Canoeing formed an integral part of Terry’s boyhood in the Adirondack Mountains of New York, where his father was a wilderness guide and where Terry spent much of his time hunting and fishing and, yes, canoeing in pursuit of those activities. Canoes came in handy, too, for Terry’s 35-year career as a wildlife photographer, the fruits of which filled the Reflections of Nature gallery he and his wife Sandy opened on Broadway in Asheville on their move here from the northeast. Terry’s fondness for the canoe was evident as he stood in his backyard next to an older version of the one he’s now building, stroking the varnish glistening on its wood frame. Its two-horsepower motor provides a gentle push for leisurely wandering on a quiet lake.

Canoes are among the oldest means of human transportation. The oldest known canoe was excavated in the Netherlands, dated to the 7,000 BC. The name itself comes from indigenous Caribbean tribes, for whom it denoted a simple dugout or kenu. European immigrants to North America quickly adapted Native American birchbark canoes for navigating the rivers and lakes they encountered in their push west. Shorter than Terry’s Grand Laker, at about 14 feet, and with a weight of some 50 pounds, traditional birch canoes were light enough to be portaged when necessary, were able to carry a good deal of cargo, and were easily repaired if damaged by rocks. Without canoes, Lewis and Clark would never have made it to the Northwest coast and the Hudson River fur trade, an economic engine of 17th and 18th-century North America, would never have been possible.

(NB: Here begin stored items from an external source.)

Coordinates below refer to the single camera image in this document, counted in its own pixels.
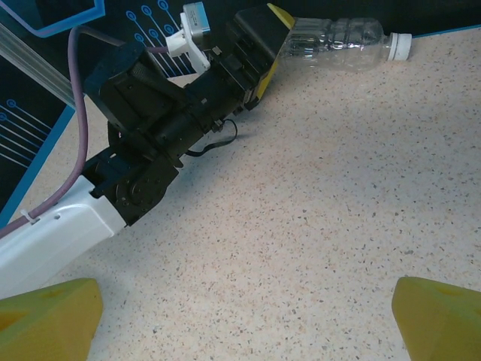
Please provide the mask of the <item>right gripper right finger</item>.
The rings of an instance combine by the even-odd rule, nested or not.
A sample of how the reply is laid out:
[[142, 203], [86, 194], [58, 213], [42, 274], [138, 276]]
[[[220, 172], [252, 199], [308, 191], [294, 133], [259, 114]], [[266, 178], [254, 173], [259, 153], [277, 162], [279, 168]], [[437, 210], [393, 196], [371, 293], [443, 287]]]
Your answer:
[[402, 277], [392, 313], [411, 361], [481, 361], [481, 292]]

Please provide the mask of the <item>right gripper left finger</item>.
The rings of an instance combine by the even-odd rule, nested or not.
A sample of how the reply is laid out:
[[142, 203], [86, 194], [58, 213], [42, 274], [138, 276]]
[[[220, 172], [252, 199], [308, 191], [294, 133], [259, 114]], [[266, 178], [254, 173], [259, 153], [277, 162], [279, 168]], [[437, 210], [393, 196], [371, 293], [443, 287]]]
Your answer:
[[102, 312], [93, 278], [0, 299], [0, 361], [86, 361]]

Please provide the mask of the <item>clear bottle white cap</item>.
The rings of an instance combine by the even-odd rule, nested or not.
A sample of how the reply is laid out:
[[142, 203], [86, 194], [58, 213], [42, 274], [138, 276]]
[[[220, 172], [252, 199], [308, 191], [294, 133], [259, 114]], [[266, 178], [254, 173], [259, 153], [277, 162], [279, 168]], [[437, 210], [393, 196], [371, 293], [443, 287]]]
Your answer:
[[279, 53], [288, 65], [360, 72], [385, 62], [406, 61], [413, 36], [386, 34], [374, 18], [297, 18]]

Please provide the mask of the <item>blue aluminium table side rail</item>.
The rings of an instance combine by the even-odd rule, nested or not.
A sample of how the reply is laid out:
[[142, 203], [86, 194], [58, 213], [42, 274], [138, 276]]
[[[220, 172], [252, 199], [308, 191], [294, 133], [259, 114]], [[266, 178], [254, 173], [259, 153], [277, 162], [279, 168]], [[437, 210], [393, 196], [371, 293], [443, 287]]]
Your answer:
[[25, 174], [20, 179], [20, 182], [16, 186], [11, 197], [8, 199], [6, 205], [0, 212], [0, 228], [6, 226], [14, 215], [15, 210], [20, 205], [20, 202], [23, 200], [26, 192], [29, 190], [38, 172], [41, 170], [47, 157], [53, 150], [53, 147], [56, 145], [56, 142], [65, 131], [66, 126], [73, 116], [74, 109], [67, 105], [64, 111], [60, 114], [46, 140], [41, 145], [40, 150], [36, 153], [31, 164], [27, 167]]

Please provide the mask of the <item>aluminium frame post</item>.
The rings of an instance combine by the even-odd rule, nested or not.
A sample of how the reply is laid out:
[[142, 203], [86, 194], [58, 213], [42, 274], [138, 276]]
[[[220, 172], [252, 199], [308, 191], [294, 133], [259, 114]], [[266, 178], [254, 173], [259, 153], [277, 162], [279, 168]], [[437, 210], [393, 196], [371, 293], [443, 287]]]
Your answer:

Birchbark canoes easily crossed the 4,000-mile network of lakes and rivers that formed the trade’s supply route from Montreal to the Pacific Ocean, so efficient that they remained in active use until the late 19th-century. The canoe was crucial enough to Canada’s history that until recently, the country’s silver dollar depicted a Native American and a fur trader paddling on the reverse side. By the turn of the 20th century, canoeing had also become a leisure and competitive sport, officially recognized for Olympic racing competition in 1936.

These days, canoes — whether paddled, sailed or propelled by a motor — can be made from a variety of materials, from plastic to polycarbonates to aluminum, but Terry prefers the smell, feel and history of a handcrfted wood frame boat. After the one in his garage is finished later this year, he has one more in mind — like his first, a smaller ten-foot trapper— which sadly may be his last canoe. A recently diagnosed illness has robbed him of 65 percent of his sight, making a magnifying glass necessary at times for the work. But given that it can take six months or more to build one canoe, financial reward has hardly been an incentive and will hardly be missed. “Building canoes,” Terry says, “is a labor of love.”